Wow. Tele-Arena. Quite an old example, let me borrow it for a moment. I believe many are overlooking one powerful gameplay ideal: "realdeath". In Tele-Arena, as well as many muds I played in the 80s and early 90s like "MUME", there were at least some classes who could experience a death to their character that eliminated it from the game, or brought it back down to naked level 1. In MUME, another quality that leveled the playing field was lost of equipment. Even if I am an 80 hour a week player, if I die and my corpse is looted, much of my investment would be lost to others by way of equipment being taken. This is particularly effective in PvP environs. In this new genre of MMORPGS, there is no such thing. There isn't even experience lost for death in WoW, which babifies it enough so as to not discourage subscribers to quit after a fully equipped death. In MUDs and Tele-Arena et al, a really ballsy player would become legendary because of extreme risks and outrageous acts of "heroism". In WoW, there is no real risk, beyond a corpsewalk. I want hardcore worlds, where there is a "real" loss. Unfortunately, because these sites are subscription-based and people are making a lot of money, it doesn't make sense.
Once bitten, twice shy.
Comment removed based on user account deletion
The difference due to putting people with either less skill, or less interest, in higher positions than they would otherwise occupy.

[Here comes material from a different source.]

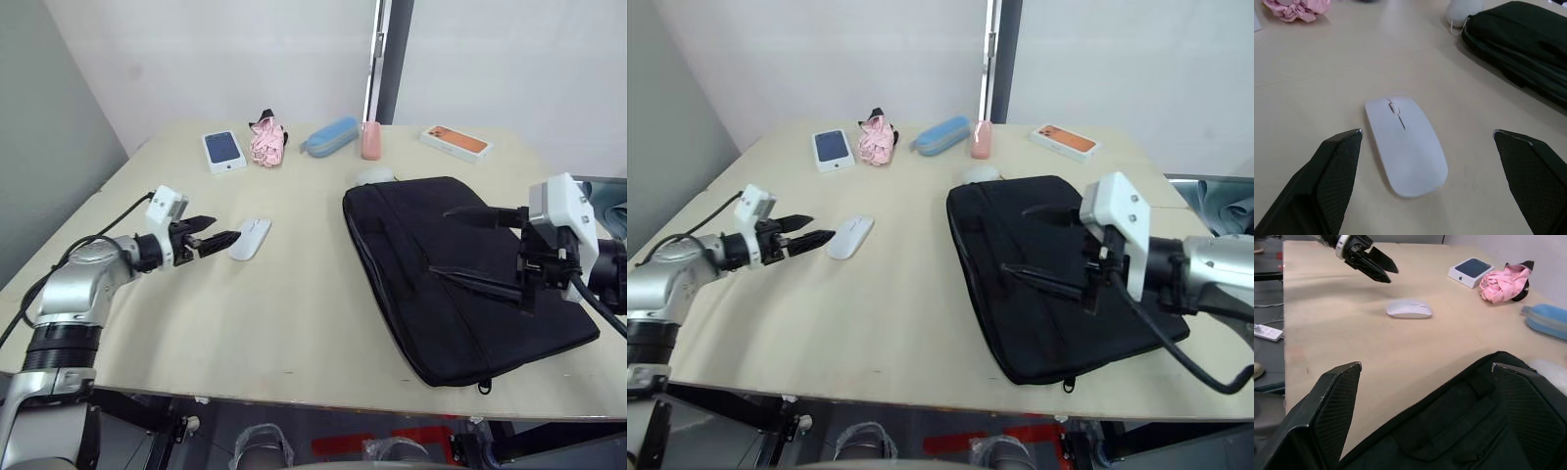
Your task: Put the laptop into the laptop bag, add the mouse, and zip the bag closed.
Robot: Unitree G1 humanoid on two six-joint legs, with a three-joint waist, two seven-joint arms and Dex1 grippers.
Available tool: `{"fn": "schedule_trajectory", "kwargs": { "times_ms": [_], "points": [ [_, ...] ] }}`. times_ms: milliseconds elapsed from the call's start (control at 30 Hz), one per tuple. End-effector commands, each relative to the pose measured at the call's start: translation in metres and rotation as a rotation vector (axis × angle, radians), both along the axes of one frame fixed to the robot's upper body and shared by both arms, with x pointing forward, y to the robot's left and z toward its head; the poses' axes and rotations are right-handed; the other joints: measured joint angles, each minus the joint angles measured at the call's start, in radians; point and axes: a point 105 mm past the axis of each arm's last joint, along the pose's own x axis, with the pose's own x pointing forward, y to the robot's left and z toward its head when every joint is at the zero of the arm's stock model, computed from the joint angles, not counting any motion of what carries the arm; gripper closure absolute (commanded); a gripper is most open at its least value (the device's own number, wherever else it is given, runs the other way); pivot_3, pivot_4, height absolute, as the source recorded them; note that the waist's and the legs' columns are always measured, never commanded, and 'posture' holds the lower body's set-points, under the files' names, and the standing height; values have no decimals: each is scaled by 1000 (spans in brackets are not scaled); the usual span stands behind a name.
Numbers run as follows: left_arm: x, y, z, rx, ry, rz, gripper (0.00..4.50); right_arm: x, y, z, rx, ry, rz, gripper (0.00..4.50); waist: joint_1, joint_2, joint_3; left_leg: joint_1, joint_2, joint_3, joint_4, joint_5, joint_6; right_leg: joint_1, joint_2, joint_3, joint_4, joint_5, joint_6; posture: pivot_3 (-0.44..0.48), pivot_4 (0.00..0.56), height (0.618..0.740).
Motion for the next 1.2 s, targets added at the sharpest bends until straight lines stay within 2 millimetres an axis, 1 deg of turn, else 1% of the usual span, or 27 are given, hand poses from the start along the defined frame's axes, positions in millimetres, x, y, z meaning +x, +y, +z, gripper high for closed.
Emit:
{"fn": "schedule_trajectory", "kwargs": {
  "times_ms": [33,167,267,367,500,600,767,833,933,967,1033,1133,1200],
  "points": [
    [12,-3,-6,54,6,42,26,-3,4,4,12,-31,1,0,0,0,0,0,0,0,0,0,0,0,0,0,0,0,0,0,150,740],
    [29,-11,-12,82,14,75,26,-6,5,6,26,-47,-12,0,3,0,-1,0,0,-1,0,0,0,0,0,0,0,0,0,0,150,740],
    [37,-16,-18,115,20,77,26,-9,6,8,32,-57,-20,0,5,0,-1,0,0,-1,1,0,0,0,0,0,0,0,0,0,150,740],
    [43,-25,-26,131,34,60,26,-12,6,8,28,-65,-32,0,6,0,-1,0,0,-1,0,0,0,0,0,0,-1,0,0,0,150,740],
    [48,-29,-35,155,50,57,26,-14,5,9,27,-70,-46,0,4,0,-1,0,0,-1,0,0,0,0,0,0,-1,0,0,0,150,740],
    [51,-31,-46,194,65,56,26,-16,4,9,27,-69,-61,0,5,0,-1,0,0,-1,0,0,-1,0,0,0,-1,0,1,0,150,740],
    [48,-29,-67,250,97,36,26,-17,1,7,37,-63,-87,0,6,0,-3,0,-1,-1,0,0,0,1,0,0,-1,0,1,0,150,740],
    [46,-23,-68,248,90,44,568,-17,-1,5,51,-57,-107,0,6,-1,-4,0,-1,-1,0,0,0,1,-1,0,-1,0,1,0,150,740],
    [46,-20,-59,235,66,7,1539,-16,-5,1,74,-37,-130,0,5,0,-4,0,-1,-1,0,0,-1,1,-1,0,-1,0,1,0,150,740],
    [46,-20,-54,217,62,-11,1644,-16,-5,-1,78,-28,-135,0,5,0,-4,0,-1,-1,0,0,-1,1,0,0,-1,0,1,0,150,740],
    [45,-21,-45,190,47,-50,1643,-15,-5,-4,78,-14,-139,0,5,0,-4,0,-1,-1,-1,0,-1,1,-1,0,-2,0,1,0,150,740],
    [38,-22,-31,142,48,-152,1643,-13,-1,-7,87,5,-137,0,4,0,-4,0,-1,-1,-2,0,-1,1,0,0,-2,0,1,0,150,740],
    [19,-27,-13,83,39,-324,1643,-5,7,-13,109,43,-155,0,-2,0,-4,0,-1,0,-3,0,-1,0,0,0,-3,0,1,0,150,740]
  ]
}}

What about people with less time?
well duh pick up another game, dumb-dumb ?
take a look at another game like chess or even better, go. do you think it is ok to beg your opponent or a computer player to get a few more pawns or a dozen stones just so you can kick his ass and humiliate him faster, err, I mean, finish your game faster ? who cares about your opponent anyway ?
hey bozo, you are sharing those game instances with thousands of other players. respect them by playing fair or just leave it already. if you want to play for your own pleasure only, go pick up a copy of Diablo 2 or Dungeon Siege...
Because online gambling sites are on the other side of the Great Firewall of China, and are specifically illegal in the PRC.
Slashdot: providing anti-social weirdos a soapbox, since 1997.
you should see the copies made in Orgrimmar (made by slaves in the sewers) or made in Darnassus and you will change your mind immediately my dear traveller!
--- I am known for the ones who want to find me on the net. Is that a privacy risk or a privilege? One might wonder..
Out of curiosity, what would make a person "rich" in your mind?
They don't grade fathers, but if your daughter's a stripper, you fucked up. --Chris Rock
It's pretty easy around here to make $100,000 per year and not feel too rich.
They don't grade fathers, but if your daughter's a stripper, you fucked up. --Chris Rock
Because it would be detrimental to the game. Gold selling is against the rules in WoW, and if Blizzard made it legal and sold gold themselves, it would become a rich man's game. Biggest wallet wins. I believe most people in WoW do *not* buy gold, and would be highly offended if Blizzard sold gold themselves and might leave. I know that if Square-Enix started officially selling gold in my MMORPG, Final Fantasy XI, I would quit, and I'd be a long way from the only one. Fortunately, SE is enforcing anti-gil-seller measures even more severely than Blizzard in WoW--they just did another big mass banning of gil-seller accounts.